Muslim north Africa became French and Italian colonies, into which poured tens of thousands of European settlers, buying up much of the better land and imposing alien concepts of government. Independence has been marked by bitter sectarian wars and (in Libya) the overthrow of a populist government by US and European forces: the once richest country in Africa is now a failed state torn apart by civil war. Saudi Arabia, a Wahhabi fundamentalist state, is supported by America in exchange for unrestricted access to its oil wealth. {32-33}
Muslim Response
The western press often stigmatises Muslim thought as rigid and doctrinaire, but Muslim societies in fact approach the world through some mixture of: {34}
1. Fundamentalism: a return to a pristine and often intolerant version of Islam. (Wahhabi Saudi Arabia and Shi'ite Iran).
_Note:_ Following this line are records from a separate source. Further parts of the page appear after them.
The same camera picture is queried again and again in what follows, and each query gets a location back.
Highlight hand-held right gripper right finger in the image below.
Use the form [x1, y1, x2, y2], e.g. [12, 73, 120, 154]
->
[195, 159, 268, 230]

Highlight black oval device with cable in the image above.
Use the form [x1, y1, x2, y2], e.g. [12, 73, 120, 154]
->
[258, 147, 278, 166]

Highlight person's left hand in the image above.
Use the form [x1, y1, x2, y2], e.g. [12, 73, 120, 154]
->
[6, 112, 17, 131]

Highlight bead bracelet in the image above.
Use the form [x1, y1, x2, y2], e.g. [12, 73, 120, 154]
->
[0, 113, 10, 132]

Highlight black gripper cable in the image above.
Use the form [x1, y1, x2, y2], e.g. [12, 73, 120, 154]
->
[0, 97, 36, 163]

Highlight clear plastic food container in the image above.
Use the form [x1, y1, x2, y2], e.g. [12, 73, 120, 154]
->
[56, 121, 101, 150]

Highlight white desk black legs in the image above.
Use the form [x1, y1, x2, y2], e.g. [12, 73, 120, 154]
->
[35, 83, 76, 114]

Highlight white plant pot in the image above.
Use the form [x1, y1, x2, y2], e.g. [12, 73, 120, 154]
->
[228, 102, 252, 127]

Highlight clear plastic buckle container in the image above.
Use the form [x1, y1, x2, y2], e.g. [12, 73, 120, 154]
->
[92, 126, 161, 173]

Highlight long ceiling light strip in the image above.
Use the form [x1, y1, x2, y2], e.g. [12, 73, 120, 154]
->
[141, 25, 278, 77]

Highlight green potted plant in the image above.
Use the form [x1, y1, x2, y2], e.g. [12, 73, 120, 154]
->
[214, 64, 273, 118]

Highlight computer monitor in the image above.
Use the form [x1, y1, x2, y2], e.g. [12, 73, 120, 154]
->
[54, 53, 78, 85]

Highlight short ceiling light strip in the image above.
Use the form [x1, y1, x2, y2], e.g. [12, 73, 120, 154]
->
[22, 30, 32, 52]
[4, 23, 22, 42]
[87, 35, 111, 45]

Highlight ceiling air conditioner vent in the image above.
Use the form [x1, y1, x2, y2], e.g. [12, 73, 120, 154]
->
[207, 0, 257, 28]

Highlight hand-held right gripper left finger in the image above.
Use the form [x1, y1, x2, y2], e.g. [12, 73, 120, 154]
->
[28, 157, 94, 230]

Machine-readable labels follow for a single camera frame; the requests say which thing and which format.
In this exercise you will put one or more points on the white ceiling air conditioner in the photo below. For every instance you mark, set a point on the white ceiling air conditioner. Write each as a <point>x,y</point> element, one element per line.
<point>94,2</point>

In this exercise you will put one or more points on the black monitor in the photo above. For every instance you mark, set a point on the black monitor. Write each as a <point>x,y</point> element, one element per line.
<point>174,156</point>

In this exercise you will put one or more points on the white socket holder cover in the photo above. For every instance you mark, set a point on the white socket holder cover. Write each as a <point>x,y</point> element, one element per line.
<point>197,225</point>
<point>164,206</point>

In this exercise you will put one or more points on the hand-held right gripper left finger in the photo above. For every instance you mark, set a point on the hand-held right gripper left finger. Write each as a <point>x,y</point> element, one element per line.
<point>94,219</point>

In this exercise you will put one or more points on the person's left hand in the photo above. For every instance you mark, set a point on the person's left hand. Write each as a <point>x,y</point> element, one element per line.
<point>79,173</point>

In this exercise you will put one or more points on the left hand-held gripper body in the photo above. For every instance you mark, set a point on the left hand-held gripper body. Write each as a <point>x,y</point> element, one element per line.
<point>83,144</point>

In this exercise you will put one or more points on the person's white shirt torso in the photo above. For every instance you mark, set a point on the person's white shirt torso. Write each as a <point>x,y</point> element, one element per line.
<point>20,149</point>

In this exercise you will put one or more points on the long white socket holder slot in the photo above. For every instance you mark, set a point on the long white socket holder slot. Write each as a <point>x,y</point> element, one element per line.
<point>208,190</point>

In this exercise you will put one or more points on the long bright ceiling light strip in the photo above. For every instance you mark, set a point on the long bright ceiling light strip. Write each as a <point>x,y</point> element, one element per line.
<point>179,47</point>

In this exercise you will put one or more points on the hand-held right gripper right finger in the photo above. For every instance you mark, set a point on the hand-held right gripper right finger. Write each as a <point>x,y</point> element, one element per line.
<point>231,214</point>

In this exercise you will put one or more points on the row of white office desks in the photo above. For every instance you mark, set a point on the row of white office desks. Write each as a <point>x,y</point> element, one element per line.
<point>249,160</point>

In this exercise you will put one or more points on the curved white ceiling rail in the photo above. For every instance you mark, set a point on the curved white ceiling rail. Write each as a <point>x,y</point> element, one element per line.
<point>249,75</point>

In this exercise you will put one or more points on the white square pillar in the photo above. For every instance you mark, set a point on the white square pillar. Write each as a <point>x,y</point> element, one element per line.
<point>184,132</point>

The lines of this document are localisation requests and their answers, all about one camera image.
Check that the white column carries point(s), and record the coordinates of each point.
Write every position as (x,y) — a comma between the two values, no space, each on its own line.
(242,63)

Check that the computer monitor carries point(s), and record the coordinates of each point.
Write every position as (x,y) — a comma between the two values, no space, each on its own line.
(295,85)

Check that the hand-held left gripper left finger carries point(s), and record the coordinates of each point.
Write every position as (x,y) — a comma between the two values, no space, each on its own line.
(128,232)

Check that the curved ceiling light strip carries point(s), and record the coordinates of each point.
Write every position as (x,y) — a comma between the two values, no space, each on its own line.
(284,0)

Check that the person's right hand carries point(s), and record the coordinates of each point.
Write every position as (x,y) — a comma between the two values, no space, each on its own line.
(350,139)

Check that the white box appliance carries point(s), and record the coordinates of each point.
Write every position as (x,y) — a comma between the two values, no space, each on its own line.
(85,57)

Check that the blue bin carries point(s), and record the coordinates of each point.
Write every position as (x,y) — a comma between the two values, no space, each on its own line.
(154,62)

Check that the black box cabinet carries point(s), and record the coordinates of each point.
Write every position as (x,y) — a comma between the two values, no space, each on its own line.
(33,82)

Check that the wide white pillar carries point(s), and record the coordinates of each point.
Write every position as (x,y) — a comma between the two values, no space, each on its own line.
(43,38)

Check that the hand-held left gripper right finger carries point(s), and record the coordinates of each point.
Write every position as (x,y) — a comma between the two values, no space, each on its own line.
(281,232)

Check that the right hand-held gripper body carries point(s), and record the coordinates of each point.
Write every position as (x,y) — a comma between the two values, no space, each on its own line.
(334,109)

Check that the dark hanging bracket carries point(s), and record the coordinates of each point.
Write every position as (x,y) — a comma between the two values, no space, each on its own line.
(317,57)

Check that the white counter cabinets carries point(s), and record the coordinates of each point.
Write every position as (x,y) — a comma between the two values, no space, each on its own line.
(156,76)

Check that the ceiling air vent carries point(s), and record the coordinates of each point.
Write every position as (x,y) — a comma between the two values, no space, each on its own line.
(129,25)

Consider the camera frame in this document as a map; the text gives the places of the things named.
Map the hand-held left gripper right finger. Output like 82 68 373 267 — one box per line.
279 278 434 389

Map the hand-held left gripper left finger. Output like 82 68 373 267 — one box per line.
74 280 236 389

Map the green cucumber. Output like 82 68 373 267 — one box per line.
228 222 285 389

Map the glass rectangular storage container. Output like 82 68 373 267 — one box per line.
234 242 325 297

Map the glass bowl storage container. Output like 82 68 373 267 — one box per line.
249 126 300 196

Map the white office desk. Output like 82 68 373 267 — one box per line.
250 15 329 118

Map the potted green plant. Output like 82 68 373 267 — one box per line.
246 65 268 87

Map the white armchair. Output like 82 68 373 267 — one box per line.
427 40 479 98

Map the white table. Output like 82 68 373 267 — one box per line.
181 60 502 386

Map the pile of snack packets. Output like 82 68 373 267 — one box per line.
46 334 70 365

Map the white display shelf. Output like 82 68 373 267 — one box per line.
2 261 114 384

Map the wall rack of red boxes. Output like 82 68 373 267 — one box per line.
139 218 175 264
2. Aligarh secular modernism: Islam is a moral code rather than a social blueprint for life: religion and politics are separate, as they are in the Christian west. (Turkey)
3. Islamic modernism: Islam is reinterpreted for the contemporary age, but remains the source of social and political authority. Sayyid Jamaluddin Afghan founded no party in his peripatetic life, nor left any authoritative and considered book, for example, but his charismatic personality inspired many Muslim revivals (including the Muslim Brotherhood) and reinvigorated the concept of 'jihad' or holy war among Muslims oppressed by western governments or their puppet states.